The episode is defined by missing women: Megan, who never makes an appearance beyond her jewelry’s cameo; Betty, who is nowhere to be seen, though Trish looks a bit like her; and Rachel, whose untimely death has Don sinking into a depression (and dreaming of her). Even Sally is nowhere to be seen — Peggy and Joan are the only major female characters who have scenes this episode.


A model in a scene from last night’s episode.

Photo: Courtesy of AMC

“Apparently hemlines are going up,” says someone in the office at Sterling Cooper Draper Pryce. But the minidress trend still seems to extend only to the junior women there, like secretaries — Meredith in childlike pastel frocks with cutesy hair accessories and Shirley in her Biba-esque prints, or the packs of auditioning models in Pucci minidresses and clouds of perfume. But the higher-ups, notably Joan and Peggy, are still favoring longer dresses.

Perhaps because of those rising hemlines, tights are a major plot point of the episode. Joan and Peggy present their campaign ideas for L’eggs rival Topaz Pantyhose to a dismissive duo from the company: two women holding their own against two men in the thoroughly feminine realm of hosiery. Joan wears a navy suit-dress with big white lapels and gold chain accents — a vaguely nautical outfit. Peggy is thoroughly ‘70s, in a DVF-esque printed dress with contrasting cuffs and lapels. (Later, Joan will wear avocado paisley — peak Me Decade.) In a follow-up meeting with three men from McCann-Erickson, during which the sexists have multiplied (one says, “Well, you’re not the landing party we expected”), the two dress in similar style: Joan in a hot-pink suit, Peggy in a grid-print blazer and dotted lady-tie. While they form a united front for the clients, once they make it to the elevator (which tends to serve as this show’s confessional booth) they have words over Peggy’s stray comment to the effect that Joan should expect that kind of treatment, since she doesn’t dress appropriately for the workplace, while Joan retorts that Peggy needs to dress interestingly to offset her plainness. Clearly, despite their Teflon demeanor in the conference room, both are shaken by the comments about their looks, and the fact that no matter what they achieve at work, they’ll always be judged on that surface level. 

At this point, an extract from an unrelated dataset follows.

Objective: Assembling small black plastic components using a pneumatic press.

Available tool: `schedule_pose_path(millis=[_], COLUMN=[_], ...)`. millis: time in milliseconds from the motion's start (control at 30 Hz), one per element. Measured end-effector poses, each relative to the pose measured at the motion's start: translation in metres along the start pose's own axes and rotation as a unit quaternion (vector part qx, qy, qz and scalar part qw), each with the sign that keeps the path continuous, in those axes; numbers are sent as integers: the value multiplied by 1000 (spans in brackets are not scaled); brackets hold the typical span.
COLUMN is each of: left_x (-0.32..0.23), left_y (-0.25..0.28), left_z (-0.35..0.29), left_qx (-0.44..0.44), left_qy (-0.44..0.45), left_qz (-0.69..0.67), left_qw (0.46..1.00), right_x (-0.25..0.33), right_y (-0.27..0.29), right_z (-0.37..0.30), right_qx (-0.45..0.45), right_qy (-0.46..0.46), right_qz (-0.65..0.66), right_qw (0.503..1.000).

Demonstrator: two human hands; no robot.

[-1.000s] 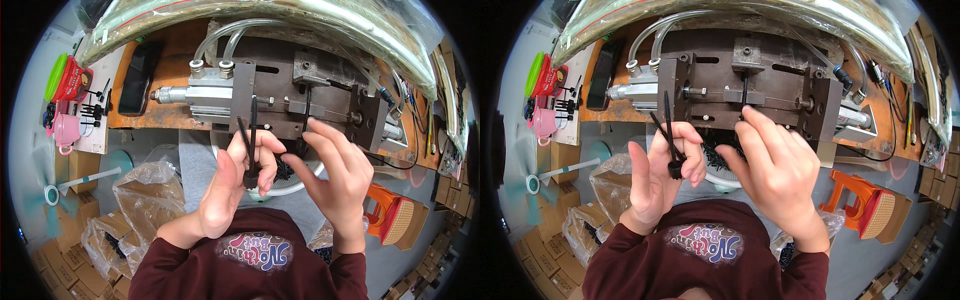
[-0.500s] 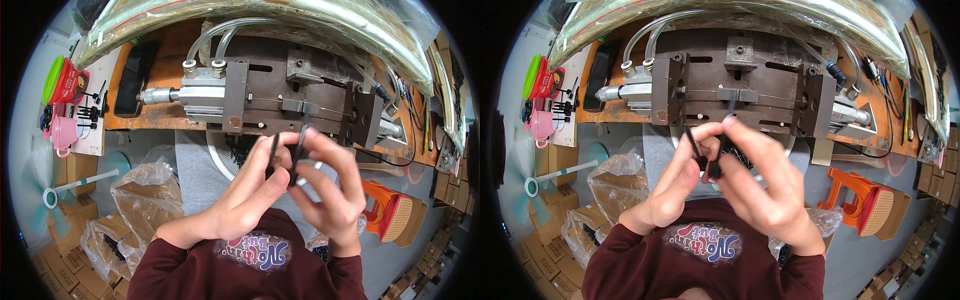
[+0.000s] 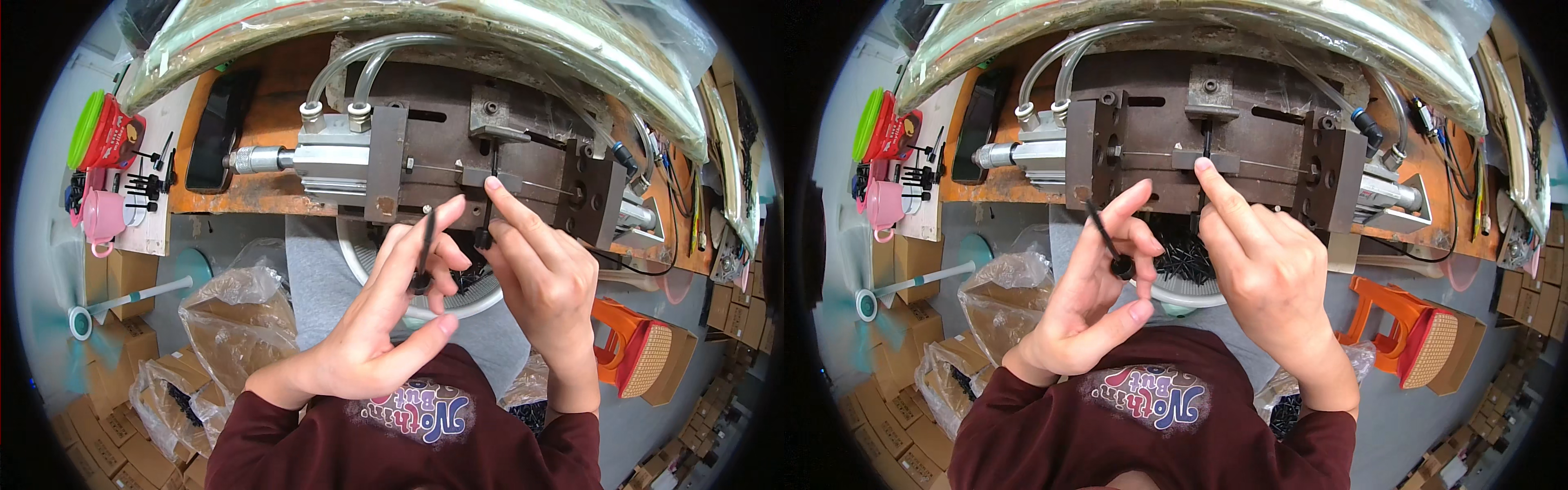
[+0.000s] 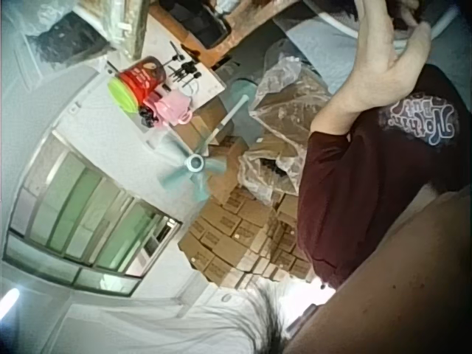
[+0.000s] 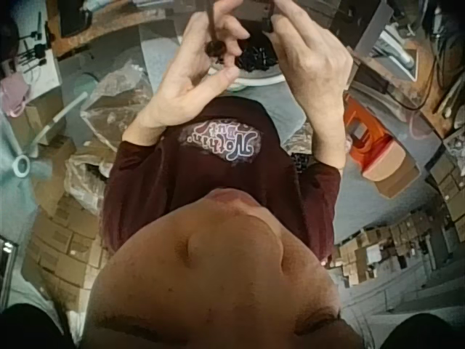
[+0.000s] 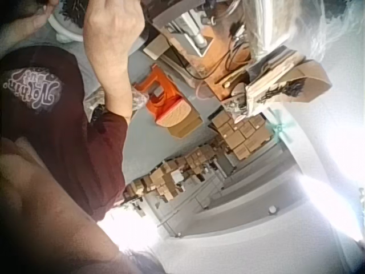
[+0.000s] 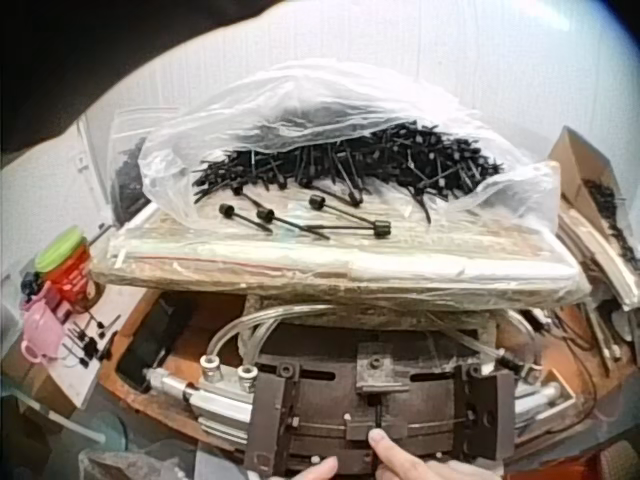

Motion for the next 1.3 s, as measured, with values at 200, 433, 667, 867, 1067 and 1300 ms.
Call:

When we next see them, both women seem to be making an attempt to step outside of their typical style patterns, and by extension, their personalities. There’s the black Oscar de la Renta dress with pearl trimmings and marabou cuffs that Joan tries on in the store as part of her “new look,” and Peggy’s light-blue chain-print shift she wears on her blind date, when she does her best impression of a spontaneous, adventure-hungry woman, suggesting she and her new friend run off to Paris — too bad she can’t find her passport. The “new Peggy” will turn out to be fairly short-lived, when she discovers it in her office drawer and reverts to her hidebound, workaholic factory settings.